# PROBLEM TO SOLVE
Using the entries below, write out the line with "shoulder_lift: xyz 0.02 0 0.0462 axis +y", the line with "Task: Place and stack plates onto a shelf", and every line in between, exactly as each is written.

# DATA SUPPLIED
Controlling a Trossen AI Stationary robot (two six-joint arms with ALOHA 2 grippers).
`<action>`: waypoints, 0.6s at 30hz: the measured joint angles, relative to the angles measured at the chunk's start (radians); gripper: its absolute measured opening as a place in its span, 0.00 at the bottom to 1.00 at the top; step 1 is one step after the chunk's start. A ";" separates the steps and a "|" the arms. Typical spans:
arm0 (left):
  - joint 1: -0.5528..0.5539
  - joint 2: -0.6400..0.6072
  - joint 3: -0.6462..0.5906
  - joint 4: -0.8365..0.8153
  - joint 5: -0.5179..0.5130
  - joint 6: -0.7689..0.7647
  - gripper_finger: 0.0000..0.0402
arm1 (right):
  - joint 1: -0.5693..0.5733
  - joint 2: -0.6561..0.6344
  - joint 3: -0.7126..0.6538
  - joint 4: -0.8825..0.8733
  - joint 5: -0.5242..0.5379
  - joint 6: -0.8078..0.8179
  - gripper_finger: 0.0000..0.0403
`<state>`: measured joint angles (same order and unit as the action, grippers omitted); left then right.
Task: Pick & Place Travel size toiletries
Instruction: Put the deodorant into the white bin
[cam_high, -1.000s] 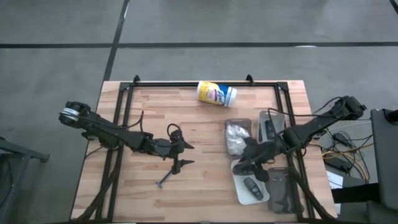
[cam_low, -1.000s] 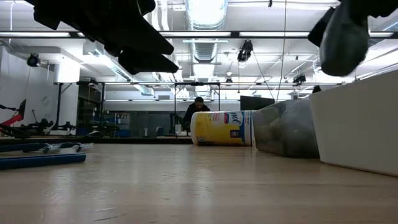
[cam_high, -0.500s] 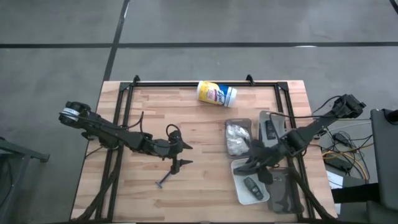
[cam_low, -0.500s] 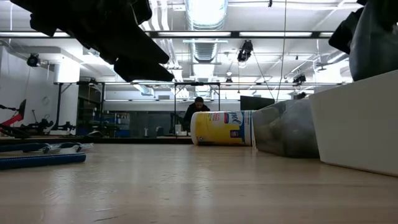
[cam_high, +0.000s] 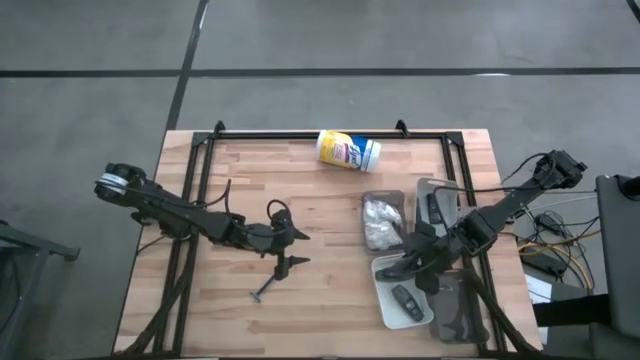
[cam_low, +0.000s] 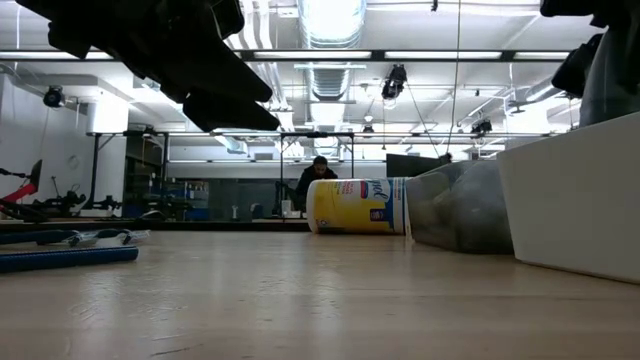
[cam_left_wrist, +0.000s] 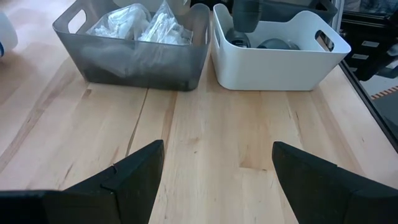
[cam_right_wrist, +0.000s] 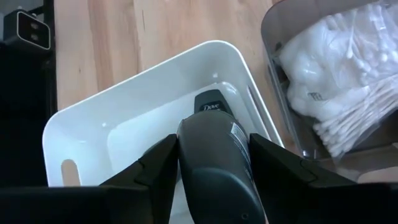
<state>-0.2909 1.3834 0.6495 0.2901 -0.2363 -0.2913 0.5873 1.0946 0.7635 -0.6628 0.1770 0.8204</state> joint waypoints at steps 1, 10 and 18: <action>0.000 0.000 0.000 0.000 0.000 0.000 0.75 | 0.000 0.000 -0.001 0.000 0.003 0.000 0.43; 0.000 0.000 0.000 0.008 -0.001 -0.006 0.75 | 0.005 0.027 -0.005 0.060 0.010 0.018 0.44; 0.000 0.000 0.000 0.013 -0.003 -0.006 0.75 | 0.024 0.091 -0.016 0.087 0.009 0.018 0.43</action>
<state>-0.2909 1.3834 0.6495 0.3033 -0.2392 -0.2968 0.6113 1.1859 0.7471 -0.5759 0.1858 0.8385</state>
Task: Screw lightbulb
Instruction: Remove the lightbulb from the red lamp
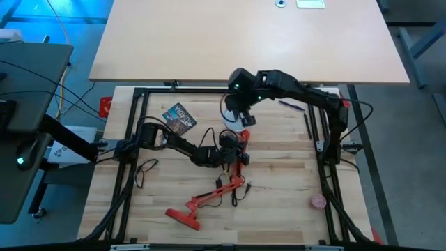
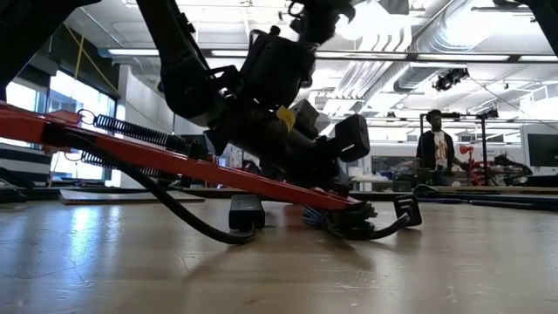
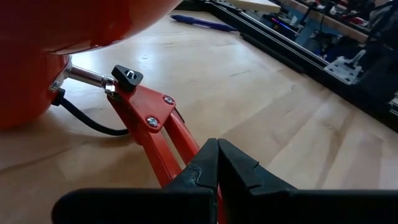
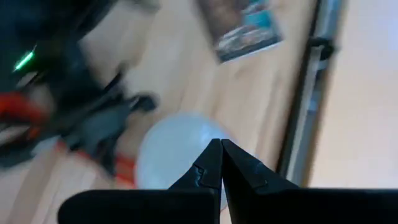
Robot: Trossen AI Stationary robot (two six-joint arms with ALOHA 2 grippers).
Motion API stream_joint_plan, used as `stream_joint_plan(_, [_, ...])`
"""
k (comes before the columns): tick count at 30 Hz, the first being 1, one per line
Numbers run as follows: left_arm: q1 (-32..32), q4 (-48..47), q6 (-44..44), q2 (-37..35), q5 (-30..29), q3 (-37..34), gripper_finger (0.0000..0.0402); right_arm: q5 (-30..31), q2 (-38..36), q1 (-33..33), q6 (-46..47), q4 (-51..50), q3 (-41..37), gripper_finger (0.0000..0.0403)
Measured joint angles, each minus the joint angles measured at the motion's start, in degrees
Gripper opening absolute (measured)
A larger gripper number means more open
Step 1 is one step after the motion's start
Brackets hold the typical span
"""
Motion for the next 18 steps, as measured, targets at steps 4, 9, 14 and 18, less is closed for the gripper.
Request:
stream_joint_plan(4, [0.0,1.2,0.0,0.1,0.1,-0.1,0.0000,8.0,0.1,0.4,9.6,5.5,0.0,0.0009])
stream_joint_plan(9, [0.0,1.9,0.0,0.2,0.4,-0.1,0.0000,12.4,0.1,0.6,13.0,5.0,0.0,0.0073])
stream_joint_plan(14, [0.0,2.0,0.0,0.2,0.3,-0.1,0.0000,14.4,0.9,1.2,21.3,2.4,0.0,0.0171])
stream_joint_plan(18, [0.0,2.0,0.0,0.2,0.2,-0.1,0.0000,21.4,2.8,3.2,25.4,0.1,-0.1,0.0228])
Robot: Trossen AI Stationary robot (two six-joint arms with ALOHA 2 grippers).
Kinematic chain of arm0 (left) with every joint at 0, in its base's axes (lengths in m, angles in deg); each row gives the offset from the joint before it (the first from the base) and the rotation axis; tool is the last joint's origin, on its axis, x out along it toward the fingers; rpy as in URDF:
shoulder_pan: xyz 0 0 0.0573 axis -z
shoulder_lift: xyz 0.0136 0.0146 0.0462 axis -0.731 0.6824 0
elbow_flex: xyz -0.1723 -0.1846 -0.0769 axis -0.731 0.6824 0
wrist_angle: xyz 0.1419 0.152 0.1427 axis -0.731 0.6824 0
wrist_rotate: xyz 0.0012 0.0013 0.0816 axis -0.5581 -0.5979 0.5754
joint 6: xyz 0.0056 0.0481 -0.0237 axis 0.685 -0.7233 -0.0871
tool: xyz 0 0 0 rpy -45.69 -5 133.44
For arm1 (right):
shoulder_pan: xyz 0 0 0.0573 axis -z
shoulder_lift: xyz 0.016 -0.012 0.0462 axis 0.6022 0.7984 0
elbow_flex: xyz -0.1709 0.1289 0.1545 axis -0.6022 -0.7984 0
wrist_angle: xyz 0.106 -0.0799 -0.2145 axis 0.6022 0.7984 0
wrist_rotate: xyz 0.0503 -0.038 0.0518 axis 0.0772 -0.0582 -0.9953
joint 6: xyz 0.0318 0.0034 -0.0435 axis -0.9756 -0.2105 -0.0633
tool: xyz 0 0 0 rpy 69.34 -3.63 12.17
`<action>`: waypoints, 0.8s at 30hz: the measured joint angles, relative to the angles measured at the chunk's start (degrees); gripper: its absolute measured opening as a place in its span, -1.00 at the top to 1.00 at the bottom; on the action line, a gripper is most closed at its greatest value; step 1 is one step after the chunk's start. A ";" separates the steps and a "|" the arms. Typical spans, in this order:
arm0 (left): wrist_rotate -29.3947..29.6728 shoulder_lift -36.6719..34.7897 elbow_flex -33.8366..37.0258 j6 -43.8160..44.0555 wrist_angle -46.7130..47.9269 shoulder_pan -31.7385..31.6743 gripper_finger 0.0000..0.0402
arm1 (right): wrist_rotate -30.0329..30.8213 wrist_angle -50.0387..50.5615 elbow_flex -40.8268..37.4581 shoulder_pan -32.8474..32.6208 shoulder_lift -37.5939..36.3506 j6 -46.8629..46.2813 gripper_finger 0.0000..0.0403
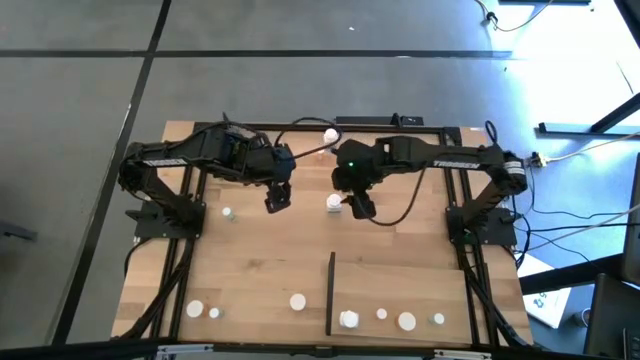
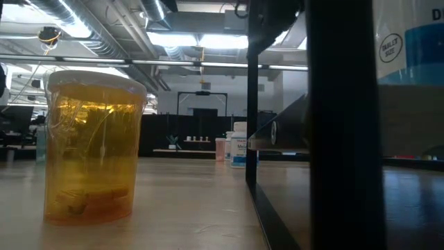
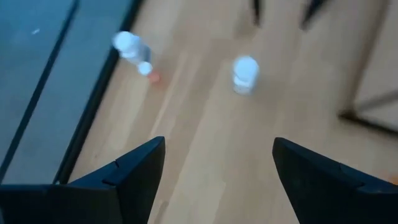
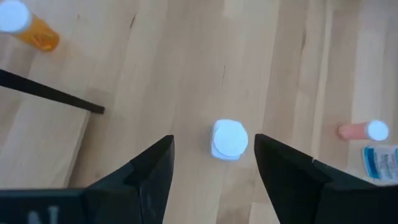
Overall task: Pick and place medicine bottles onto shelf by color
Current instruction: Put the middle white pill bottle on the shelf
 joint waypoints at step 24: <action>-1.11 0.04 0.00 -8.27 0.71 -1.57 -0.46 | 0.14 0.18 0.00 0.01 0.95 -0.73 -0.11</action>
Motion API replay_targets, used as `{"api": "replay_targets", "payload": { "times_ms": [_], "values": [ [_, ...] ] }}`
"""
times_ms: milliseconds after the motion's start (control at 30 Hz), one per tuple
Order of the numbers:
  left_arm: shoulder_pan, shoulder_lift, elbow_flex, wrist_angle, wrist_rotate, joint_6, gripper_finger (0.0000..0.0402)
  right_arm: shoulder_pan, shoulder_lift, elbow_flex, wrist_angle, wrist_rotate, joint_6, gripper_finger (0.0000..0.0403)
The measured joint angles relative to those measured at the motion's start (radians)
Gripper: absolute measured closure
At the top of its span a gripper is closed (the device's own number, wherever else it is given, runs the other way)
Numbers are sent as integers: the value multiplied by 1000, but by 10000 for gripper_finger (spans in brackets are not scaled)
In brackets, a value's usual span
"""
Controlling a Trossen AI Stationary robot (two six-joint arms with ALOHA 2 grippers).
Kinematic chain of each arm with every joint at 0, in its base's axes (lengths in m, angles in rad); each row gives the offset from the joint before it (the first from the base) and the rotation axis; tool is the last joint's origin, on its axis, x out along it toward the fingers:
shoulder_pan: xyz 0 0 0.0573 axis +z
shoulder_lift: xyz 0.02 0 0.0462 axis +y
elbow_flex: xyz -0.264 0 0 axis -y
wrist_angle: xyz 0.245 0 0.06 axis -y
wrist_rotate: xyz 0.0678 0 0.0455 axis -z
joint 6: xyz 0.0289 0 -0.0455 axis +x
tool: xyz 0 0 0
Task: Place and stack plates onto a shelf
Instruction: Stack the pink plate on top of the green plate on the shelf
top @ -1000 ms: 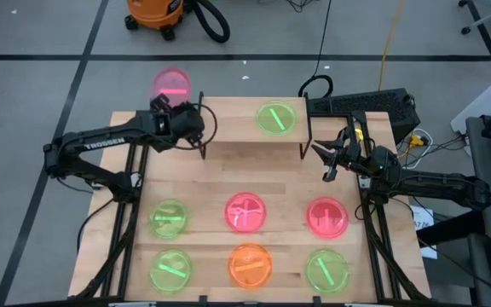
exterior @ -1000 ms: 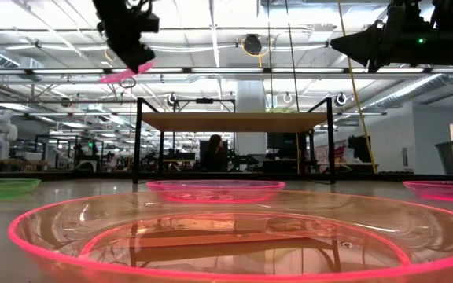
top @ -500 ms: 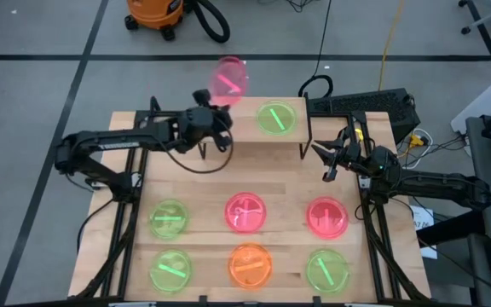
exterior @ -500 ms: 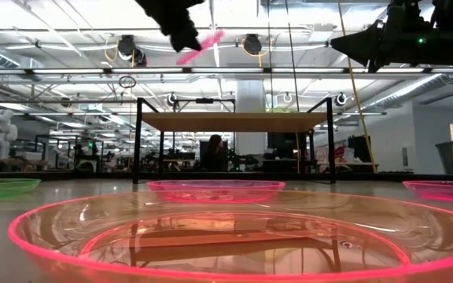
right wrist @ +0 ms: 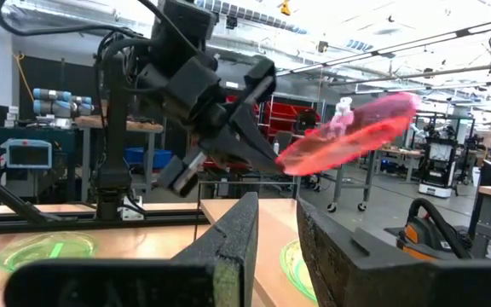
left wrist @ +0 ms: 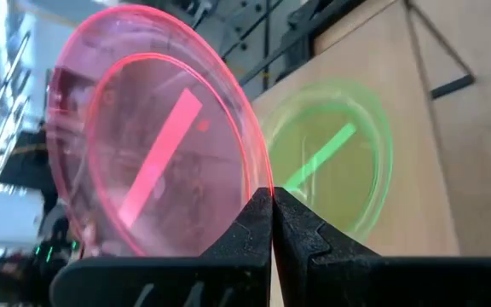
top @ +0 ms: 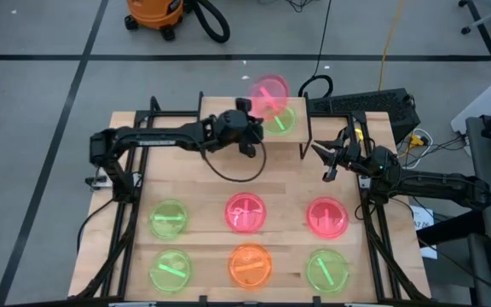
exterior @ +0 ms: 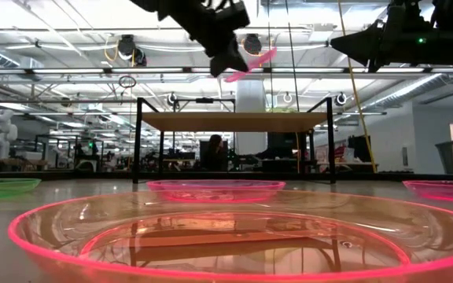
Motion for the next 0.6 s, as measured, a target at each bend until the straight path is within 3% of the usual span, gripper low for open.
{"api": "replay_targets", "payload": {
  "times_ms": [333, 600],
  "values": [
    [31, 110, 66, -1, 157, 13, 401, 0, 0, 0, 0, 0, 0, 332],
    [39, 160, 66, -8, 155, 23, 398, 0, 0, 0, 0, 0, 0, 332]
  ]
}}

# TASK SOLUTION
shoulder_lift: xyz 0.02 0 0.0462 axis +y
elbow_flex: xyz -0.264 0 0 axis -y
wrist_angle: xyz 0.245 0 0.06 axis -y
wrist_rotate: xyz 0.0678 0 0.0455 axis -z
joint 6: xyz 0.0289 0 -0.0455 axis +x
tool: xyz 0 0 0
Task: Place and stack plates onto a shelf

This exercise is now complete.